AbstractsEngineering

The electronization of automobiles is considered to be a revolution in automotive technology development progress. One trend for automotive electronics design is pursuing higher level integration. System level integrated circuits are needed to simplify the automotive electronics design and increase the reliability of automobiles. In this thesis, a prototype of linear voltage regulator is designed for system level integration. Instead of conventional PMOS linear regulator topology, a NMOS power transistor is chosen as the pass device on considerations of smaller silicon area and better dynamic performance.

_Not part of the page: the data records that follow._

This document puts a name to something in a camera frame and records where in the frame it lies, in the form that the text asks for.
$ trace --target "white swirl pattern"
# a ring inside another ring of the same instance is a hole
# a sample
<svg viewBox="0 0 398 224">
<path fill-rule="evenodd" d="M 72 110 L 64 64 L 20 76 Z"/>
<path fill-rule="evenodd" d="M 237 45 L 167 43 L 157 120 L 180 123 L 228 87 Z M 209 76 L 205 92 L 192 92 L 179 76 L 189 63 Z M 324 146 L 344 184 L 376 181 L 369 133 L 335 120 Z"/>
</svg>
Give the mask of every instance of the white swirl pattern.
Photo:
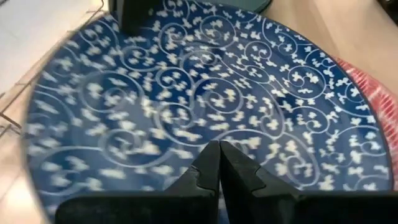
<svg viewBox="0 0 398 224">
<path fill-rule="evenodd" d="M 257 14 L 164 1 L 139 37 L 110 15 L 42 71 L 25 140 L 50 217 L 95 190 L 162 190 L 212 139 L 302 190 L 389 190 L 374 115 L 324 52 Z"/>
</svg>

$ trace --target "black clamp jaw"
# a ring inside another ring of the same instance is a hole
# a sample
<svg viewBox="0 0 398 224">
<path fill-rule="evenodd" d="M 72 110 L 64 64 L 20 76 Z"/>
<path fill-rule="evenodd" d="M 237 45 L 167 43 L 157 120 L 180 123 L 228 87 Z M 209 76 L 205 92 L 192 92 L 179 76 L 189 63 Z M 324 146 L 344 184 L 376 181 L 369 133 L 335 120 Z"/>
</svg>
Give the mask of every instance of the black clamp jaw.
<svg viewBox="0 0 398 224">
<path fill-rule="evenodd" d="M 377 0 L 391 19 L 398 25 L 398 0 Z"/>
<path fill-rule="evenodd" d="M 230 143 L 212 141 L 165 191 L 73 198 L 58 207 L 55 224 L 216 224 L 220 180 L 231 224 L 398 221 L 397 194 L 301 192 Z"/>
<path fill-rule="evenodd" d="M 163 0 L 108 0 L 109 11 L 119 21 L 120 30 L 130 36 L 138 36 L 140 27 L 151 15 L 149 10 L 163 6 Z"/>
</svg>

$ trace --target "wire rack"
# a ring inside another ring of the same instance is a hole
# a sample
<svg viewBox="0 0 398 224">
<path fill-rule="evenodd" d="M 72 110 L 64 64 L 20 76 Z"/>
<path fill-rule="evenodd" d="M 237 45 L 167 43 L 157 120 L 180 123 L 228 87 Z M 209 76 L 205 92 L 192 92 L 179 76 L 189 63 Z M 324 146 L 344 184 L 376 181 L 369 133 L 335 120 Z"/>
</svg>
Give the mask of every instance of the wire rack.
<svg viewBox="0 0 398 224">
<path fill-rule="evenodd" d="M 8 0 L 0 0 L 0 6 L 2 4 L 4 4 L 5 2 L 7 2 Z M 78 27 L 75 30 L 69 30 L 67 31 L 67 37 L 65 38 L 65 40 L 69 39 L 70 36 L 72 36 L 73 34 L 77 33 L 82 27 L 86 26 L 87 24 L 89 24 L 94 18 L 95 16 L 97 16 L 98 14 L 100 14 L 101 12 L 107 12 L 105 10 L 103 10 L 104 8 L 104 0 L 101 0 L 101 5 L 99 8 L 97 8 L 97 10 L 94 11 L 87 11 L 86 13 L 93 13 L 86 22 L 84 22 L 83 25 L 81 25 L 80 27 Z M 39 79 L 40 77 L 40 73 L 36 73 L 27 83 L 16 83 L 14 85 L 15 86 L 21 86 L 23 85 L 22 89 L 20 89 L 16 95 L 14 97 L 12 97 L 11 101 L 7 103 L 7 105 L 0 110 L 0 118 L 5 119 L 8 124 L 6 124 L 5 126 L 0 126 L 0 138 L 6 134 L 8 131 L 13 131 L 14 133 L 21 135 L 22 133 L 22 124 L 19 124 L 17 121 L 11 119 L 8 115 L 6 115 L 6 111 L 10 108 L 10 106 L 18 99 L 18 97 L 20 97 L 22 95 L 22 93 L 29 87 L 34 85 L 34 83 Z M 0 99 L 5 95 L 6 93 L 0 93 Z"/>
</svg>

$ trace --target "blue and white plate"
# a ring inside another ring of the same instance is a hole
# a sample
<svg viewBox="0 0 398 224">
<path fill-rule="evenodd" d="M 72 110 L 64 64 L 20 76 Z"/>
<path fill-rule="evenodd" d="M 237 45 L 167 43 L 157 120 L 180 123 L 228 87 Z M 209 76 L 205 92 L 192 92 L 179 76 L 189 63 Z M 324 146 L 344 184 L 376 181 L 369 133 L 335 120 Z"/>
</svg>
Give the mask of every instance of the blue and white plate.
<svg viewBox="0 0 398 224">
<path fill-rule="evenodd" d="M 98 19 L 41 71 L 25 142 L 50 220 L 89 191 L 166 189 L 212 139 L 301 190 L 392 188 L 367 101 L 316 45 L 221 5 L 165 1 L 149 13 L 139 37 Z"/>
</svg>

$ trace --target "blue plate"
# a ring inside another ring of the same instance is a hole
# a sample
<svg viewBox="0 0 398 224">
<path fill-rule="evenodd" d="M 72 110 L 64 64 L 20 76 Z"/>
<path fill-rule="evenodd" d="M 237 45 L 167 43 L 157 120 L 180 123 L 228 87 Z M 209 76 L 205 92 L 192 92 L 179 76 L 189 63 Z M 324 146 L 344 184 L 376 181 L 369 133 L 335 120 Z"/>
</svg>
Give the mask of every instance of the blue plate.
<svg viewBox="0 0 398 224">
<path fill-rule="evenodd" d="M 163 190 L 212 139 L 301 190 L 392 189 L 368 102 L 316 45 L 232 7 L 165 1 L 149 13 L 139 37 L 98 19 L 41 71 L 25 143 L 50 220 L 89 191 Z"/>
</svg>

The characteristic differences of PMOS and NMOS linear regulators are analyzed. Based on the frequency behavior analysis of these two types of regulators, a frequency compensation scheme for the NMOS linear regulator is purposed in this thesis. This purposed scheme is able to accommodate the wide frequency variation of the NMOS linear regulator output pole. The effectiveness of frequency compensation is examined by both mathematical modeling and transistor level simulation. The over-current protection of the NMOS linear regulator is also designed, which is realized by applying another current regulation loop to the voltage regulator. This NMOS linear regulator is able to maintain a constant output current around 250mA in over-current protection scenario. Compared to the existing PMOS linear regulator counterpart, the off-chip ceramic capacitor of this NMOS linear regulator can be reduced to 220nF (10x smaller) without sacrificing the ±2% output voltage accuracy within -40C~175C. The regulator quiescent current at no current load scenario is 12μA. Owing to the introduction of adaptive biasing scheme, the maximum quiescent current is 1.31mA. This adaptive biasing only degrades the current efficiency by maximum 4%. At the end of the thesis, possible maximum load current and external capacitor scaling abilities of this NMOS linear regulator are discussed.